Is Your Code Hard to Understand?
Editorial Note: I originally wrote this post for the Infragistics blog.
I’ve heard a bit of conventional wisdom in the software industry. It holds that people will read a given line of code an order of magnitude more times than they’ll modify it. Whether that wisdom results from a rigorous study or not, I do not know. But it certainly squares with my experience. And it also seems to square with the experience of just about everyone else.
Accepting this wisdom as axiomatic, code readability becomes an important business concern. If you optimize for ease of writing at the cost of ease of reading, your business will lose money. Better to spend some extra time in writing your code to ensure that future readers have an easy go of it. And easy for them means that they understand the code.
You know of obvious ways to promote reader understanding in code.

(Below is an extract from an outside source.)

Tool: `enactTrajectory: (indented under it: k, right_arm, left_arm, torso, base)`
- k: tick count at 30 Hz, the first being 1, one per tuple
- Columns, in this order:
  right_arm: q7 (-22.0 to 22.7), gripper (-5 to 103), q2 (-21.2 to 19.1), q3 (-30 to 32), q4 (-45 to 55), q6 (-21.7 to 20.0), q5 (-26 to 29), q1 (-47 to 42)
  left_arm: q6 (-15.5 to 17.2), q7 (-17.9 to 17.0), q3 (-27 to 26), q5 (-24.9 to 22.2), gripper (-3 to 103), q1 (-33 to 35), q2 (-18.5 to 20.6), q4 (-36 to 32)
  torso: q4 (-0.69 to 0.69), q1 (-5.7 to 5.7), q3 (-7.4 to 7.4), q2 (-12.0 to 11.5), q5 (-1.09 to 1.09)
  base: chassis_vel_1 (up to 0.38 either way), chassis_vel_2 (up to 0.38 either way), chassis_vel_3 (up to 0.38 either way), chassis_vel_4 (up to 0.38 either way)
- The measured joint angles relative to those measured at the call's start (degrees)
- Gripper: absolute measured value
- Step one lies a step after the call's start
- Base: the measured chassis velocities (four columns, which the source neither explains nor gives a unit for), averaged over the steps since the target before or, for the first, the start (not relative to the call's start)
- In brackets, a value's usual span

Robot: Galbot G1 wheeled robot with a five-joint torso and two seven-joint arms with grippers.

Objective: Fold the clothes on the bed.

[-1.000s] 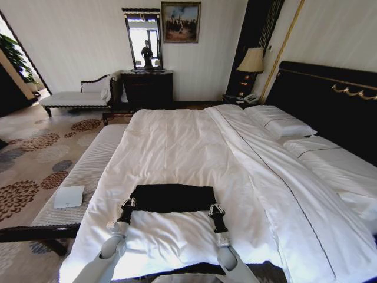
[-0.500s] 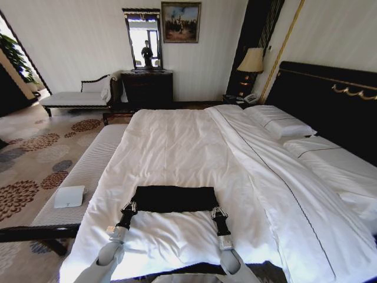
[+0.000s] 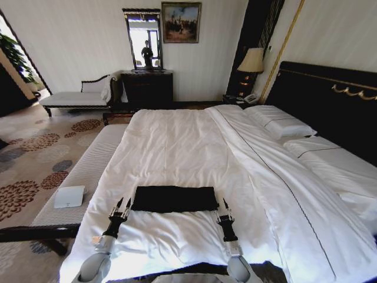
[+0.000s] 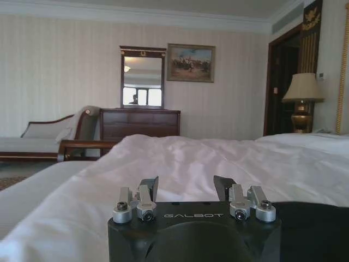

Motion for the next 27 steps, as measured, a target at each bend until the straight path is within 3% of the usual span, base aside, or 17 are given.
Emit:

Don’t give variables cryptic names or names that cannot be pronounced. Don’t write gigantic methods and classes. Limit method parameters and local declarations. Read through the code out loud to see if it seems clear. These guidelines will bring you a long way toward readability.
But other, subtle concerns can also chip away at your code’s readability. I’ll list some of these here, today. These are generally C# specific, but some are more broadly applicable than that. What all of them have in common is that they constitute sources of confusion for readers that may not seem immediately obvious.
Magic Numbers
A magic number in your code is a numeric literal that exists without any explanation or hint as to its meaning. These can feel like the most natural things in the world to write. But they stymie maintenance programmers searching for meaning in the code. Consider the following snippet.
public void ProcessInvoices(IList<Invoice> invoices) { if(invoices.Count > 7) { foreach(var invoice in invoices) { invoice.Tabulate(); _fileWriter.Write($"Invoice total is {invoice.Total} dollars."); } } }
This method doesn’t present any obvious comprehension problems, with one glaring exception. Cycle through all of the invoices, having them do internal tabulation and then writing the total out to a file. And, do all of that if there are at least 7 invoices. What, what? Why 7? Why is that particular number significant?
For a maintenance programmer, magic numbers render inscrutable the motivations for decisions made in code. To make matters worse, the rationale for such decisions may get lost over time, leaving everyone to guess what, if anything, was so special about 7. When you find yourself writing a magic number, spend a minute and declare a constant or a variable with a name like, “ProcessingBatchMinimum.”
Casting
While it may be controversial, one can certainly argue that casting is a code smell. As former C# language team member Eric Lippert pointed out in this StackOverflow question, casting can indicate that you’re writing code where you have special knowledge that the compiler lacks. And I don’t recommend pitting your C# knowledge against that of the C# compiler.
But, beyond possible maintenance and runtime correctness issues, casting adds a barrier to understanding. The operation makes no conceptual, domain sense. Rather, it represents language minutiae. “Take this thing, turn it into this other thing for some reason, and then, if that works, do what matters to the new thing.” That doesn’t exactly roll off the tongue in explanation. Avoid casting as much as you can.
Lengthy Linq Chains
Linq gives C# programmers a great deal of power — power to create terse, functional-style expressions. Linq brings a declarative paradigm to C# code, allowing developers to move away from comparably verbose imperative programming. I strongly encourage you to take advantage of that.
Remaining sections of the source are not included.